For those of us who greeted the announcement of UCA’s closure of its Rochester campus with sadness and disappointment, it’s because we are puzzled and appalled by the university’s decision to dismantle so valuable a nest, in so distinctive an environment, at a time of demographic upturn and cultural transformation. For those of us who are angry, it’s because we suspect, despite all crocodile tears to the contrary and expressions of deep reverence for Medway, that UCA Rochester is the cuckoo’s sacrificial egg.

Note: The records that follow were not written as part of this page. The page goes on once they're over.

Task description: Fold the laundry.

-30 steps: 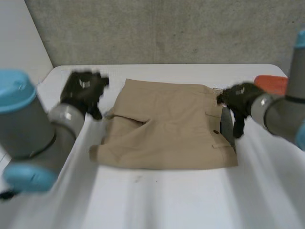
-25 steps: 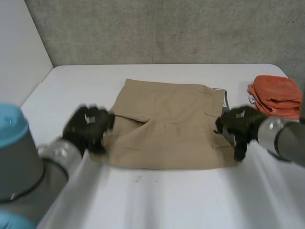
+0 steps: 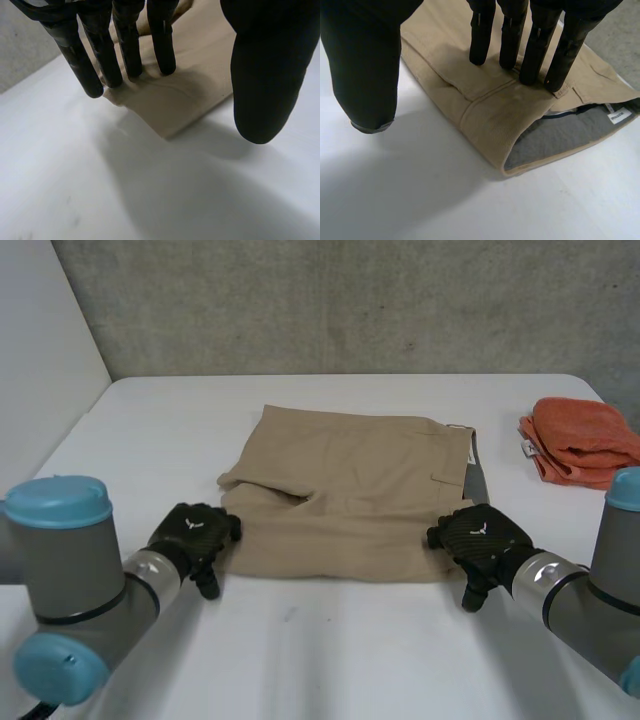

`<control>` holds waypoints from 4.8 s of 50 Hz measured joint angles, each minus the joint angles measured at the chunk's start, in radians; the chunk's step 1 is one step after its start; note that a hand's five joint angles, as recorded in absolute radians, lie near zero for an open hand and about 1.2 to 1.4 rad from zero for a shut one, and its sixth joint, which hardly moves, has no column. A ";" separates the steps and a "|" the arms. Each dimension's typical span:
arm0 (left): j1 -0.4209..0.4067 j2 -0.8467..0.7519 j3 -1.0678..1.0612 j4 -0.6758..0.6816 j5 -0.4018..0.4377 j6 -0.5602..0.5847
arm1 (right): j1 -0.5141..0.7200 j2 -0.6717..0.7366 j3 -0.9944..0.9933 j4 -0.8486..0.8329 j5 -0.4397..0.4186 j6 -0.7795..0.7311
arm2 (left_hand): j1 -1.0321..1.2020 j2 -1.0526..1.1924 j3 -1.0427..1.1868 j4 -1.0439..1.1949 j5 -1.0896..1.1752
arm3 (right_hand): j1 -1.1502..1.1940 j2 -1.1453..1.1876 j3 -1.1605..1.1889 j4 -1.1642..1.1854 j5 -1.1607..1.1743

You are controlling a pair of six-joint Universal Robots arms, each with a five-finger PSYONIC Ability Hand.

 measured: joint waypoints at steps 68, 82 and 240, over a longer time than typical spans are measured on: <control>-0.141 0.318 -0.042 -0.362 -0.044 0.322 | -0.010 -0.221 -0.149 0.602 0.112 -0.323 | 0.638 0.750 0.743 0.766 0.747 | 0.602 0.728 0.748 0.768 0.743; -0.130 -0.164 0.452 -0.081 -0.135 0.197 | 0.085 0.142 -0.433 0.169 0.273 -0.113 | 0.639 0.751 0.745 0.769 0.747 | 0.608 0.728 0.748 0.769 0.743; -0.323 -0.148 0.580 -0.238 -0.161 -0.183 | 0.155 0.141 -0.451 0.139 0.211 0.285 | -0.286 -0.242 -0.233 -0.229 -0.203 | -0.226 -0.247 -0.213 -0.181 -0.171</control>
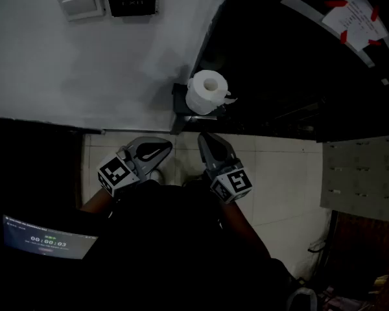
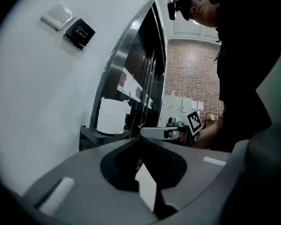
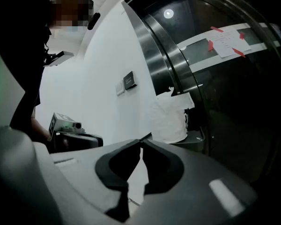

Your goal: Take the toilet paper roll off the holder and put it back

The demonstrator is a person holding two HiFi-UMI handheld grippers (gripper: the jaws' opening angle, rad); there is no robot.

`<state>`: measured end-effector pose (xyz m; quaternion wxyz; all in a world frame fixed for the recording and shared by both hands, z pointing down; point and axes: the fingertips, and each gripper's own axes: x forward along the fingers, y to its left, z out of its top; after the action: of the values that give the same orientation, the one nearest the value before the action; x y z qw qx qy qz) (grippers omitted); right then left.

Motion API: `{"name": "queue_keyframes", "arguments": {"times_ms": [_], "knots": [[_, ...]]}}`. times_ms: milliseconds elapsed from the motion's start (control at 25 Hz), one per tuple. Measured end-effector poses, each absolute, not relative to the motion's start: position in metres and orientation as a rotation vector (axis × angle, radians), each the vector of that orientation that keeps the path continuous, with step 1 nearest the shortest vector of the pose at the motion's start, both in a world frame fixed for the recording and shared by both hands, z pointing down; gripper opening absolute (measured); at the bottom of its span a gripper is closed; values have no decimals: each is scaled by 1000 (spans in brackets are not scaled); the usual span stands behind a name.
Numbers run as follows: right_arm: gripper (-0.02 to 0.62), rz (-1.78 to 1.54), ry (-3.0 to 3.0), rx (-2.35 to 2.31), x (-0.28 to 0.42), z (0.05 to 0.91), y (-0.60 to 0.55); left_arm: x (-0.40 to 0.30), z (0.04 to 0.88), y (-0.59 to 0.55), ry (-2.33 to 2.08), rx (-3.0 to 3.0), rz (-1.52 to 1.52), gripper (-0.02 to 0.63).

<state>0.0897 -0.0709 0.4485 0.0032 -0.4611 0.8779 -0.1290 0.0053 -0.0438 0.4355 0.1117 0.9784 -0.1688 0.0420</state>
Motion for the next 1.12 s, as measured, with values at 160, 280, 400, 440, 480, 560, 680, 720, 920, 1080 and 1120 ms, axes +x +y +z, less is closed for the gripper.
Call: {"name": "queue_keyframes", "arguments": {"times_ms": [160, 280, 400, 440, 480, 560, 680, 720, 920, 1080, 1120], "knots": [[12, -376, 2756, -1458, 90, 448, -74, 3, 441, -46, -503, 2896, 117, 0], [37, -338, 2731, -1512, 92, 438, -81, 3, 441, -45, -501, 2890, 123, 0], [111, -303, 2714, -1558, 96, 431, -93, 3, 440, -45, -498, 2881, 123, 0], [134, -295, 2708, -1572, 98, 428, -97, 4, 439, -45, -496, 2876, 123, 0], [165, -288, 2700, -1588, 99, 426, -101, 4, 438, -44, -494, 2870, 124, 0], [245, -271, 2681, -1628, 103, 421, -110, 5, 437, -44, -491, 2868, 123, 0], [369, -223, 2639, -1701, 109, 411, -123, 4, 442, -46, -499, 2886, 114, 0], [406, -201, 2625, -1722, 110, 407, -127, 3, 443, -46, -502, 2885, 115, 0], [454, -187, 2609, -1741, 104, 395, -142, 0, 443, -45, -517, 2874, 122, 0], [472, -187, 2650, -1762, 97, 399, -162, -3, 449, -50, -525, 2877, 114, 0], [481, -186, 2659, -1774, 96, 401, -167, -3, 450, -51, -526, 2877, 113, 0]]}}
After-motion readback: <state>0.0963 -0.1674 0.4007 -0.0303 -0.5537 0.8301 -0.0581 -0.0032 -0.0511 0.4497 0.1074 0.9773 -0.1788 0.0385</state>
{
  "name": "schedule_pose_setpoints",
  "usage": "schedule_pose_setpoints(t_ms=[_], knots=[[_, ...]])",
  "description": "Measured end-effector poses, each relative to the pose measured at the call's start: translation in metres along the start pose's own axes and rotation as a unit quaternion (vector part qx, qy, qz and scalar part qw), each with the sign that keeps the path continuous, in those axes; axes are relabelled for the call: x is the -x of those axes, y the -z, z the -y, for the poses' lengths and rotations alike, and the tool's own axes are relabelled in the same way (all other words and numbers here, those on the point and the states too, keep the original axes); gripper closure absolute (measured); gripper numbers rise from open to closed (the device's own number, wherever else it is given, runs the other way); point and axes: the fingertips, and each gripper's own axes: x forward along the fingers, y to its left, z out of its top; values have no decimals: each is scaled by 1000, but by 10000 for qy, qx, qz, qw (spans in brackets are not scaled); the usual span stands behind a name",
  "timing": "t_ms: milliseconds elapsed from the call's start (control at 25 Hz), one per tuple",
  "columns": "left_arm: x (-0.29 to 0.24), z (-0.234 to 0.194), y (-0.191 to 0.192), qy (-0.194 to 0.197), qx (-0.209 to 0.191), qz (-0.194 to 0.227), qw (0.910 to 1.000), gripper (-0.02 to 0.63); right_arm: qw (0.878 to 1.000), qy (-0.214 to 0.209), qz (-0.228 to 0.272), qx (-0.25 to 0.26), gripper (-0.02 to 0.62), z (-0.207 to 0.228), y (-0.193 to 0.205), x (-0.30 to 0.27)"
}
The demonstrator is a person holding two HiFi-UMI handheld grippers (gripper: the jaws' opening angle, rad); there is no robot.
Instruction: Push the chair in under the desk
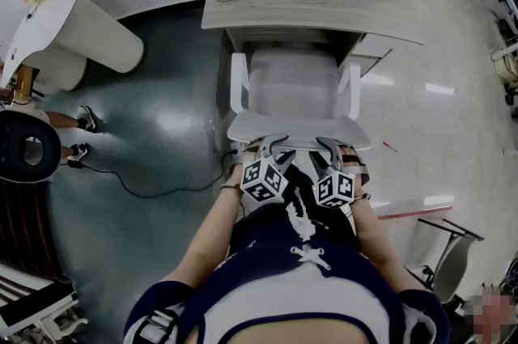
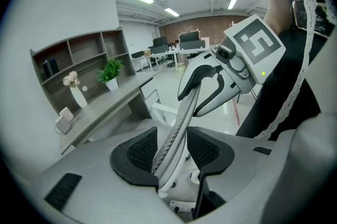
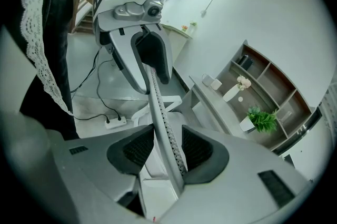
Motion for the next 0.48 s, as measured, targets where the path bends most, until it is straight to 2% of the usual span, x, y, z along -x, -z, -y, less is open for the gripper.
schedule_pose_setpoints(t_ms=[480], knots=[[-6, -17, -1, -28, -56, 23, 10000, 426, 10000, -14, -47, -5, 439, 14, -1, -12]])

Sadly, with the closure of Rochester, we see very clearly UCA’s full-bodied embrace of placelessness, to which it has always been fatally attracted. Perhaps it has forever been UCA’s destiny to become the ‘Planet Hollywood’ of
creative arts business education, as it succeeds in being both ‘nowhere in particular’ and also ubiquitous.
But ultimately, what makes UCA’s decision to close Rochester so problematic is the dissonance of its own decision-making: as UCA contemplates withdrawing its commitment to the intellectual, creative and emotional development of sixteen-to-eighteen year olds, it does so in order to focus on its provision of undergraduate, MA and postgrad courses. I can only wonder from where all these sorts of more profitable students might be coming from, if no one is teaching creative subjects to young people anymore? Not from Medway obviously. But maybe from China? For even as Rochester is shuttered as too expensive to maintain after years of disinvestment, new UCA campuses are in the offing overseas. The optics aren’t great, and the messaging for UK students is worse; while UCA can find a good many reasons to discontinue its long-standing commitment to Medway, it appears to find fewer faults with outsourcing its raison d’etre to a country that, in addition to one day soon boasting a nice new branch of UCA, is already home to all those Vocational Education and Training Centres.
In the end, the pursuit of placelessness always leaves things hollow, and this one has a special name: it’s called a moral vacuum.